_Exercise data_.
___

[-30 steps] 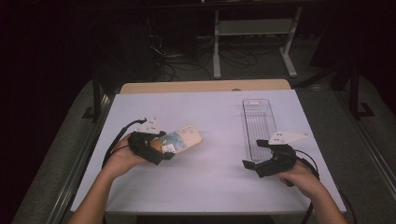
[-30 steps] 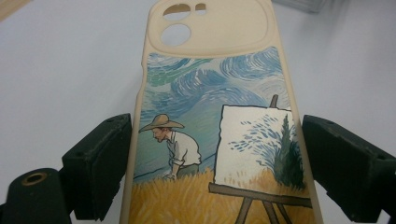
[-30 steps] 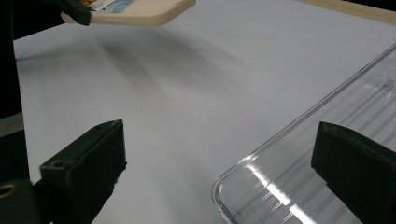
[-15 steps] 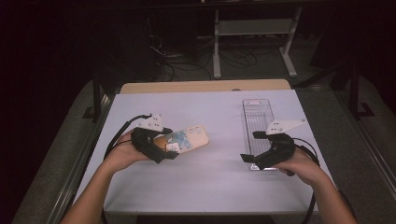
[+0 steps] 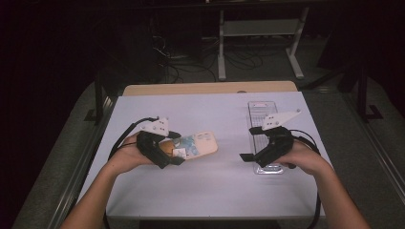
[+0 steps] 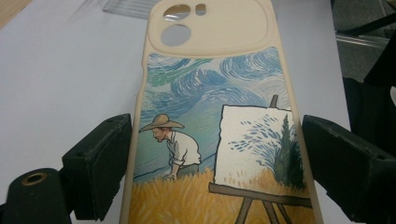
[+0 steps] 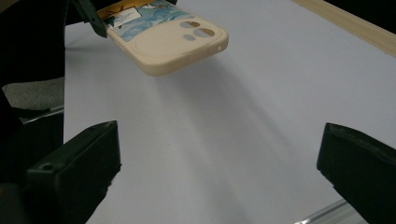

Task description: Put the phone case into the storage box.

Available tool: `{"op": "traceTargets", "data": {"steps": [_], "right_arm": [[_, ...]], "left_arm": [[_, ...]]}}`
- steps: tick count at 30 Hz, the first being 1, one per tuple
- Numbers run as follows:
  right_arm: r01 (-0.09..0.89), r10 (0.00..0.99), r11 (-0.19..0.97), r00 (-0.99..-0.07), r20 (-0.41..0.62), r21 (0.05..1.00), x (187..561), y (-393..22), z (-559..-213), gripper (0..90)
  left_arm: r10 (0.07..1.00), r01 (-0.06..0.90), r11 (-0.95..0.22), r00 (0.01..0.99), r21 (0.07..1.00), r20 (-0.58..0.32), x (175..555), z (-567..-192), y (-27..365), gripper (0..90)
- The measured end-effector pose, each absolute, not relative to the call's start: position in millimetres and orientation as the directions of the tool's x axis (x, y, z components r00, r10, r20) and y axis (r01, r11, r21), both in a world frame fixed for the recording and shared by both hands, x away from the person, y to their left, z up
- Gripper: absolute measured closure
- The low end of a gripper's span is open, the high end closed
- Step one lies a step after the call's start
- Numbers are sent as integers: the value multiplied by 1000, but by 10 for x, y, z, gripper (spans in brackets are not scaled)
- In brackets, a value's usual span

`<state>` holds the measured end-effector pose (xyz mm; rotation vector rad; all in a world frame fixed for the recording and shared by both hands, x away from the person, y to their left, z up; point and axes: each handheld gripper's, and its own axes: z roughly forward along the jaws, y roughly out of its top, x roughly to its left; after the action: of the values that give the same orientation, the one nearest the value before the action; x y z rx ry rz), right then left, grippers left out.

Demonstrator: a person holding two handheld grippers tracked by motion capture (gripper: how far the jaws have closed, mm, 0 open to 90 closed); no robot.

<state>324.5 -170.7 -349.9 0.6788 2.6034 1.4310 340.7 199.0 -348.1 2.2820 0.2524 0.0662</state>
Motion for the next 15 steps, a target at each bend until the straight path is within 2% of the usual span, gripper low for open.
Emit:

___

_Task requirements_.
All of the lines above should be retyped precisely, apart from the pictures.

_Result below_.
[-30 steps] 
[-30 steps] 
[-30 steps] 
[-15 steps] 
[+0 steps] 
[+0 steps] 
[+0 steps] 

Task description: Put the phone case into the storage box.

Available tool: `{"op": "traceTargets", "data": {"steps": [_], "right_arm": [[_, ...]], "left_arm": [[_, ...]]}}`
- steps: tick count at 30 Hz, the first being 1, one per tuple
- Numbers run as follows:
  right_arm: r01 (-0.09..0.89), r10 (0.00..0.99), r11 (-0.19..0.97), r00 (-0.99..-0.07), r20 (-0.41..0.62), r21 (0.05..1.00), x (187..561), y (-393..22), z (-559..-213), gripper (0..90)
  left_arm: r10 (0.07..1.00), r01 (-0.06..0.90), r11 (-0.95..0.22), r00 (0.01..0.99), r21 (0.07..1.00), r20 (-0.58..0.32), x (175..555), z (-567..-192), y (-27..365), gripper (0..90)
- The measured end-effector pose, each absolute, not relative to the call's start: position in millimetres and orientation as the directions of the tool's x axis (x, y, z components r00, r10, r20) and y axis (r01, r11, r21), both in a world frame fixed for the recording and shared by both hands, x away from the person, y to their left, z up
- Gripper: absolute measured closure
- The low end of a gripper's span is open, the high end closed
- Step one lies a step after the call's start
- Numbers are sent as integers: the value multiplied by 1000, but by 10 for x, y, z, gripper (spans in brackets are not scaled)
- In brackets, a value's usual span

`<state>` holds the measured end-effector pose (xyz mm; rotation vector rad; all in a world frame fixed for the recording and shared by both hands, x away from the person, y to their left, z up; point and axes: each handheld gripper's, and its own axes: z roughly forward along the jaws, y roughly out of its top, x roughly to its left; after the action: of the values that give the same orientation, the one nearest the value before the action; x y z rx ry rz), right then left, grippers left out.

Demonstrator: a person holding two handheld grippers tracked by motion capture (gripper: how far the jaws have closed, mm, 0 open to 90 closed); no robot.

<state>324.5 -170.7 -349.9 0.6788 2.6034 1.4310 340.7 199.0 -348.1 2.2820 0.2524 0.0662</state>
Motion for the next 15 steps, a target at each bend until the straight path is within 2% of the usual span, gripper low for open.
Emit:

Nothing else belongs to this exercise.